→ WORKING DATA
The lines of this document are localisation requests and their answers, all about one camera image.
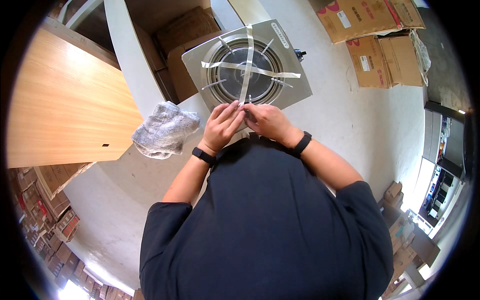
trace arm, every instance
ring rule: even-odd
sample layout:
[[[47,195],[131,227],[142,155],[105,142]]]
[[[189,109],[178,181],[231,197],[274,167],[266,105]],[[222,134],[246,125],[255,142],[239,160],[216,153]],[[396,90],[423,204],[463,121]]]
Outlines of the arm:
[[[244,116],[243,105],[238,106],[238,101],[234,101],[230,105],[217,106],[208,118],[204,137],[197,147],[207,154],[215,156],[229,143]],[[196,156],[191,156],[173,181],[162,202],[191,204],[200,193],[208,169],[209,165],[206,162]]]
[[[303,137],[303,131],[292,126],[279,108],[271,105],[246,104],[257,122],[246,119],[248,127],[259,135],[276,140],[287,148],[294,148]],[[362,176],[340,155],[312,139],[301,153],[301,159],[335,191],[356,181]]]

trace stove knob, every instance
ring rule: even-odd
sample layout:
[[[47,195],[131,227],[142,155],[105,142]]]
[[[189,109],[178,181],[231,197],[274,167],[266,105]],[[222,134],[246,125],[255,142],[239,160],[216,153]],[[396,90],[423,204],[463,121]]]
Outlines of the stove knob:
[[[294,49],[295,55],[297,55],[297,58],[299,59],[299,62],[302,62],[303,56],[306,55],[307,53],[305,51],[300,51],[300,49]]]

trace hand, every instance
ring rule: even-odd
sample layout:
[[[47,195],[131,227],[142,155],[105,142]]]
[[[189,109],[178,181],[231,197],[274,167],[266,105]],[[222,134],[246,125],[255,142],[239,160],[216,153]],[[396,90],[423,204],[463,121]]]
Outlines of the hand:
[[[245,117],[243,105],[239,106],[238,100],[229,104],[220,104],[208,118],[205,126],[204,138],[198,144],[198,148],[211,156],[215,156],[226,144]]]
[[[275,140],[285,147],[294,148],[302,139],[303,131],[294,127],[283,112],[268,104],[245,104],[246,110],[257,119],[245,119],[245,123],[257,134]]]

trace short sleeve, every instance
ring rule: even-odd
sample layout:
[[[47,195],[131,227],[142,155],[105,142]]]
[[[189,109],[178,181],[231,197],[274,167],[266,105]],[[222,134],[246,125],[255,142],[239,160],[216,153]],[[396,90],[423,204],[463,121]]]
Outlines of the short sleeve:
[[[142,237],[140,273],[148,261],[163,253],[191,211],[192,206],[183,202],[152,205]]]
[[[393,275],[393,248],[370,186],[364,181],[350,184],[336,193],[336,198],[353,216],[362,238],[366,299],[377,299]]]

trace black wristband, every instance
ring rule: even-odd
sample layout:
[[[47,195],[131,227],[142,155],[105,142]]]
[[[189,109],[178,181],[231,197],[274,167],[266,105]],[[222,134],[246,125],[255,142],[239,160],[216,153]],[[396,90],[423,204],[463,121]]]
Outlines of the black wristband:
[[[198,157],[199,159],[203,160],[207,164],[210,165],[210,167],[213,167],[214,164],[216,164],[216,156],[211,156],[202,149],[199,149],[195,147],[192,150],[192,155]]]
[[[293,155],[296,157],[300,157],[300,154],[302,153],[303,150],[307,147],[308,143],[312,140],[312,135],[309,134],[308,132],[304,131],[304,135],[300,142],[293,148]]]

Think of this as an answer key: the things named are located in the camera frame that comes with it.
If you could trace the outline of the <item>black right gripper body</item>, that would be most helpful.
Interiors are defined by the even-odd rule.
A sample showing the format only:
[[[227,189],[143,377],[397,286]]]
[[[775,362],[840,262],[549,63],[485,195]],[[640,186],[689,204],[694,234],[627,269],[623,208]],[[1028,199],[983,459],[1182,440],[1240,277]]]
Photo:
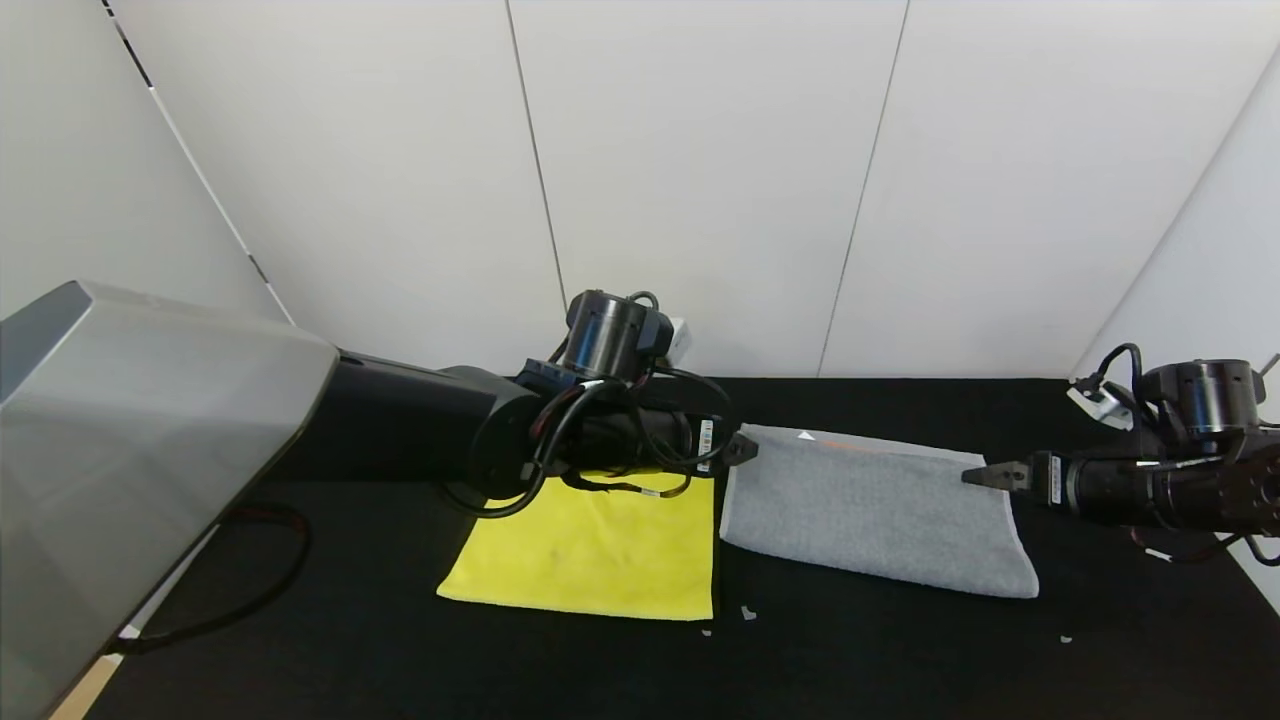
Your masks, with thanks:
[[[1032,496],[1055,512],[1106,527],[1151,527],[1149,478],[1132,460],[1037,452]]]

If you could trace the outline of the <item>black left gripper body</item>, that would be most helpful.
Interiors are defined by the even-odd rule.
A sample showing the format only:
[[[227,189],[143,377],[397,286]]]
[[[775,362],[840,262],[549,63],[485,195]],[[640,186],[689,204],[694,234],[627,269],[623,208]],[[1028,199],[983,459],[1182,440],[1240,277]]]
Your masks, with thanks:
[[[676,407],[640,407],[640,468],[710,478],[724,466],[724,419]]]

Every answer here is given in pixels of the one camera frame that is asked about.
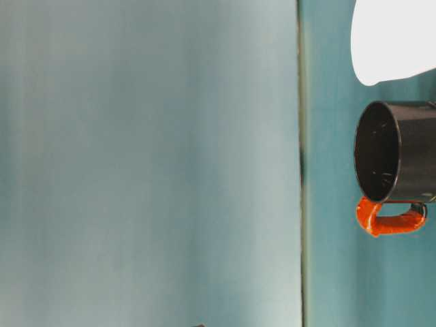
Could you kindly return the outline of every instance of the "teal background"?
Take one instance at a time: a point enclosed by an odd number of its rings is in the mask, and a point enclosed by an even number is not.
[[[376,99],[434,99],[436,73],[361,85],[349,37],[355,1],[300,1],[305,202],[305,322],[315,326],[433,326],[434,205],[414,234],[380,237],[356,223],[361,193],[354,130]],[[391,206],[388,212],[400,212]]]
[[[0,0],[2,326],[300,325],[296,27]]]

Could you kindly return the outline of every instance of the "black mug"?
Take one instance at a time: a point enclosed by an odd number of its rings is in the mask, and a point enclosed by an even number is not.
[[[367,232],[378,236],[422,227],[424,203],[436,200],[436,104],[369,104],[356,129],[354,163],[364,194],[358,220]],[[383,203],[396,202],[411,208],[396,217],[376,217]]]

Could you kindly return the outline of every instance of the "orange handle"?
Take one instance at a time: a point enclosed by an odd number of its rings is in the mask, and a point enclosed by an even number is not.
[[[362,197],[356,207],[360,226],[374,237],[414,232],[425,224],[427,207],[423,203],[411,203],[409,211],[402,215],[378,217],[377,214],[382,206],[383,204]]]

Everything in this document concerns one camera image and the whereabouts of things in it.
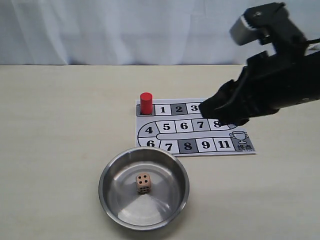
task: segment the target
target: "bowl rim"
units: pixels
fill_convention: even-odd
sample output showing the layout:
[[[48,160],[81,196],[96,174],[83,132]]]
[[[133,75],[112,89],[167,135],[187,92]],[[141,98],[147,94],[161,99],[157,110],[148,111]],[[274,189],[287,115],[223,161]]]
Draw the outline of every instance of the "bowl rim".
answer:
[[[117,159],[119,159],[120,157],[122,157],[123,155],[129,153],[129,152],[133,152],[133,151],[139,151],[139,150],[153,150],[153,151],[158,151],[158,152],[162,152],[163,154],[166,154],[168,156],[171,157],[171,159],[173,161],[176,162],[176,164],[178,164],[178,166],[180,167],[182,173],[183,173],[183,177],[185,179],[185,192],[184,192],[184,196],[183,199],[179,205],[179,207],[177,208],[177,210],[167,219],[158,222],[156,224],[152,224],[152,225],[146,225],[146,226],[139,226],[139,225],[134,225],[134,224],[130,224],[127,223],[121,219],[119,219],[117,216],[115,216],[111,210],[108,208],[107,204],[105,203],[105,198],[104,198],[104,194],[103,194],[103,181],[104,178],[106,176],[106,174],[108,173],[108,170],[110,169],[110,167],[117,161]],[[185,167],[182,165],[182,163],[178,160],[177,157],[175,157],[174,155],[172,155],[171,153],[169,153],[168,151],[165,151],[161,148],[157,148],[157,147],[152,147],[152,146],[137,146],[137,147],[133,147],[133,148],[129,148],[121,153],[119,153],[118,155],[116,155],[107,165],[106,167],[103,169],[102,174],[100,176],[100,180],[99,180],[99,186],[98,186],[98,195],[99,195],[99,200],[100,203],[102,205],[103,210],[105,211],[105,213],[117,224],[131,229],[131,230],[137,230],[137,231],[150,231],[150,230],[155,230],[155,229],[159,229],[162,228],[164,226],[166,226],[167,224],[169,224],[173,219],[175,219],[180,212],[185,208],[188,198],[189,198],[189,194],[190,194],[190,182],[189,182],[189,177],[188,177],[188,173],[185,169]]]

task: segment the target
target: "white curtain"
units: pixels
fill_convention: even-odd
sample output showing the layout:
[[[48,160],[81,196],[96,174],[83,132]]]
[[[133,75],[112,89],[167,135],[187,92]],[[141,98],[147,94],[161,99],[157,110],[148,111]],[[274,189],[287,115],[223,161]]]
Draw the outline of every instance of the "white curtain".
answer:
[[[0,0],[0,64],[243,64],[272,46],[237,46],[237,18],[266,0]],[[320,0],[287,0],[320,37]]]

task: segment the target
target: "trophy icon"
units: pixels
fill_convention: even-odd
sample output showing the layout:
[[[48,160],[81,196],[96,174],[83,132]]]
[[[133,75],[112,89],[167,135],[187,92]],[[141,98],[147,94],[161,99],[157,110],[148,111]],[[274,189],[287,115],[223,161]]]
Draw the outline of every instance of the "trophy icon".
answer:
[[[244,140],[248,137],[248,134],[244,131],[233,131],[229,135],[231,138],[239,140],[239,142],[238,142],[239,144],[246,144],[247,143]]]

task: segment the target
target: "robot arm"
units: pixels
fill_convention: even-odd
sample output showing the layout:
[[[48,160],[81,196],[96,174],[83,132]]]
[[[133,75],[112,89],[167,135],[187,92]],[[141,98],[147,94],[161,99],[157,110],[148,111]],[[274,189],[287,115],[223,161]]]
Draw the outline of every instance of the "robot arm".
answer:
[[[320,99],[320,51],[305,55],[320,39],[308,41],[284,3],[248,8],[230,33],[238,45],[272,43],[276,54],[264,51],[248,58],[237,81],[226,82],[199,105],[204,118],[242,126],[249,118]]]

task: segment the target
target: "dice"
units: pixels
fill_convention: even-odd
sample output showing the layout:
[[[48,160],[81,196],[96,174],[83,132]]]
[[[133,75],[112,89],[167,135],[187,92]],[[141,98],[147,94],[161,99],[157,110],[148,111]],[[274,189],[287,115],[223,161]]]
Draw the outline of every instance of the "dice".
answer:
[[[139,193],[145,194],[151,190],[151,180],[148,173],[142,172],[135,178],[136,189]]]

→ PROBLEM DESCRIPTION
Which lines of the data contain "gripper"? Copy them all.

→ PROBLEM SOLUTION
If you could trace the outline of the <item>black right gripper body</item>, that would be most helpful.
If you could trace the outline of the <item>black left gripper body</item>, that would be most helpful.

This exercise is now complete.